▶ **GIVEN DATA**
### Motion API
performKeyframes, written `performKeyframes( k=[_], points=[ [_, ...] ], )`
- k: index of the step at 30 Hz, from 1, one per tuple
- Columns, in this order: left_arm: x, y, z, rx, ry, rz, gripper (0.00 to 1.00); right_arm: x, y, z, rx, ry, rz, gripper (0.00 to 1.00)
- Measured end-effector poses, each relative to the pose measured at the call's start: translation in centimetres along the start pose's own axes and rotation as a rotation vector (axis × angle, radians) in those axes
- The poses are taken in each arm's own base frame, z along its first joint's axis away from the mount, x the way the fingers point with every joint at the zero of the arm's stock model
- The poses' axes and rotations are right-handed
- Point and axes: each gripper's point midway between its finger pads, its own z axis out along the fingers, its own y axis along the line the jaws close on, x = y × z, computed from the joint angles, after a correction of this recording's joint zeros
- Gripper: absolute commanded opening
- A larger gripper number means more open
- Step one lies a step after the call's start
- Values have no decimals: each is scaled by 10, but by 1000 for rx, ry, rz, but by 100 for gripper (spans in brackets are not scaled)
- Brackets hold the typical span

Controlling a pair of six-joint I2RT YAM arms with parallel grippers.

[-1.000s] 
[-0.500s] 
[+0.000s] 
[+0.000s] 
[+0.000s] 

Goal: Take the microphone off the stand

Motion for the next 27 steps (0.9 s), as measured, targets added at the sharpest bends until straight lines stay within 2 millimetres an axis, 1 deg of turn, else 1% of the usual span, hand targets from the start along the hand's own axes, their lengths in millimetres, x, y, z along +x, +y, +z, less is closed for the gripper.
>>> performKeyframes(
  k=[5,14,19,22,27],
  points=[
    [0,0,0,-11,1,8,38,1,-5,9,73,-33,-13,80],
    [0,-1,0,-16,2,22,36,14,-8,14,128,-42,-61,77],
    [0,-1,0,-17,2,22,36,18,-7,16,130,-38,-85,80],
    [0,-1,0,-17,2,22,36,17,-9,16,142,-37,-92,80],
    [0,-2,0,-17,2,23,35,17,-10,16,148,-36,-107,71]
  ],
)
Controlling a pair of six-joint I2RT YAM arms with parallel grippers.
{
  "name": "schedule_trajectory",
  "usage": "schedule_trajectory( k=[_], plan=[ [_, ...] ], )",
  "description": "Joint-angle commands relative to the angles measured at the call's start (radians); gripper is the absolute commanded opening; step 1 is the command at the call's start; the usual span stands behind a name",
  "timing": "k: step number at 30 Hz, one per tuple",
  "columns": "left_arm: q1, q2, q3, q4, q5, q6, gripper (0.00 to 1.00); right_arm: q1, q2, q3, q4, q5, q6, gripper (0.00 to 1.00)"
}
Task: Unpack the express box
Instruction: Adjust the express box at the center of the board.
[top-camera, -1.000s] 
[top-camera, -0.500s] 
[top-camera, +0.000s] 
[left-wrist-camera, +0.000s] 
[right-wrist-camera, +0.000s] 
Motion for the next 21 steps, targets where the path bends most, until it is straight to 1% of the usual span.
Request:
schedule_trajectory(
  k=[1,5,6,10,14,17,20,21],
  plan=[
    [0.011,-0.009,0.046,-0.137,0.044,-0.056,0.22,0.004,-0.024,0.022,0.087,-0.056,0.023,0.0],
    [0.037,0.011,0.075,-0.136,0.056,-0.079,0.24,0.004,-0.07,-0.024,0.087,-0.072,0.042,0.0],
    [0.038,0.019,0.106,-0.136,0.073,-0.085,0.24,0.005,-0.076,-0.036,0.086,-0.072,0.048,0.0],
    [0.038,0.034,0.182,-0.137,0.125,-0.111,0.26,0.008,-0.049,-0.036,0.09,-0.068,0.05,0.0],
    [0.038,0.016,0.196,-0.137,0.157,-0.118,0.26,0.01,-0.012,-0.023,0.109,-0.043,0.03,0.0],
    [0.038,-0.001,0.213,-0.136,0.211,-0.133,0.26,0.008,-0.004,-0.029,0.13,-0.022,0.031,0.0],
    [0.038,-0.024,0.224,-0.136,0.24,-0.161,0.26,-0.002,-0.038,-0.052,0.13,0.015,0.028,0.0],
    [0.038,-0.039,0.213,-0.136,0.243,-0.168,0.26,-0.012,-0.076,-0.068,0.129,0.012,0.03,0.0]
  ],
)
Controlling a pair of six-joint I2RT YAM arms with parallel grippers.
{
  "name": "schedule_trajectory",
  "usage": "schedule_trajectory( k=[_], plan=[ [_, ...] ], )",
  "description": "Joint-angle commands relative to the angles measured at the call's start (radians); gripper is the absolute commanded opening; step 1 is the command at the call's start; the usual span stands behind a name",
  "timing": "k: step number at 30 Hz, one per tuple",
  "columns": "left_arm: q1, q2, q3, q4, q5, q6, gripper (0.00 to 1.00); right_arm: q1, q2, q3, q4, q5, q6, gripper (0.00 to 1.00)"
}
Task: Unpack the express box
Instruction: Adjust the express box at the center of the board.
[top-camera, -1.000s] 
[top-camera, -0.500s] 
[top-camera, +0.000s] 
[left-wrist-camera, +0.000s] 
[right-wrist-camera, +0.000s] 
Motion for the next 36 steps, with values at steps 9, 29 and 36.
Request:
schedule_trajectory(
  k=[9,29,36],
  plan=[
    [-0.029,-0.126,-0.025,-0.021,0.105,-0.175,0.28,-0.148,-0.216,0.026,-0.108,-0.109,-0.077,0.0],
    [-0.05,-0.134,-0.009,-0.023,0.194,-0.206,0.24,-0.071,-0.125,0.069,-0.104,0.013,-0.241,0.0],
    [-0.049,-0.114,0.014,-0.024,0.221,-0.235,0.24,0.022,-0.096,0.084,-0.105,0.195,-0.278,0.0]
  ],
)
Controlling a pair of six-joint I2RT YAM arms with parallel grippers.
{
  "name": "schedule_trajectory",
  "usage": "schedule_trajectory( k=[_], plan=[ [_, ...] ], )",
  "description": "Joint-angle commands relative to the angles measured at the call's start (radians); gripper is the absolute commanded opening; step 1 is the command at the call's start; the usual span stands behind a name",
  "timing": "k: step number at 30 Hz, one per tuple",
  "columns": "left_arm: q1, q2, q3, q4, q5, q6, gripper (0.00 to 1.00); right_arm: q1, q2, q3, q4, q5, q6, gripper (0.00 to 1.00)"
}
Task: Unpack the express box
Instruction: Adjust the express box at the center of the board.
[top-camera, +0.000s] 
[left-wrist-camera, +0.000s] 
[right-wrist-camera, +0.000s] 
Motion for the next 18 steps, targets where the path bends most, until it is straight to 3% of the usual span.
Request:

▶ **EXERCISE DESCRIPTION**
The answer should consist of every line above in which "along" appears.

▶ **THE ANSWER**
- Measured end-effector poses, each relative to the pose measured at the call's start: translation in centimetres along the start pose's own axes and rotation as a rotation vector (axis × angle, radians) in those axes
- The poses are taken in each arm's own base frame, z along its first joint's axis away from the mount, x the way the fingers point with every joint at the zero of the arm's stock model
- Point and axes: each gripper's point midway between its finger pads, its own z axis out along the fingers, its own y axis along the line the jaws close on, x = y × z, computed from the joint angles, after a correction of this recording's joint zeros
Motion for the next 27 steps (0.9 s), as measured, targets added at the sharpest bends until straight lines stay within 2 millimetres an axis, 1 deg of turn, else 1% of the usual span, hand targets from the start along the hand's own axes, their lengths in millimetres, x, y, z along +x, +y, +z, less is closed for the gripper.

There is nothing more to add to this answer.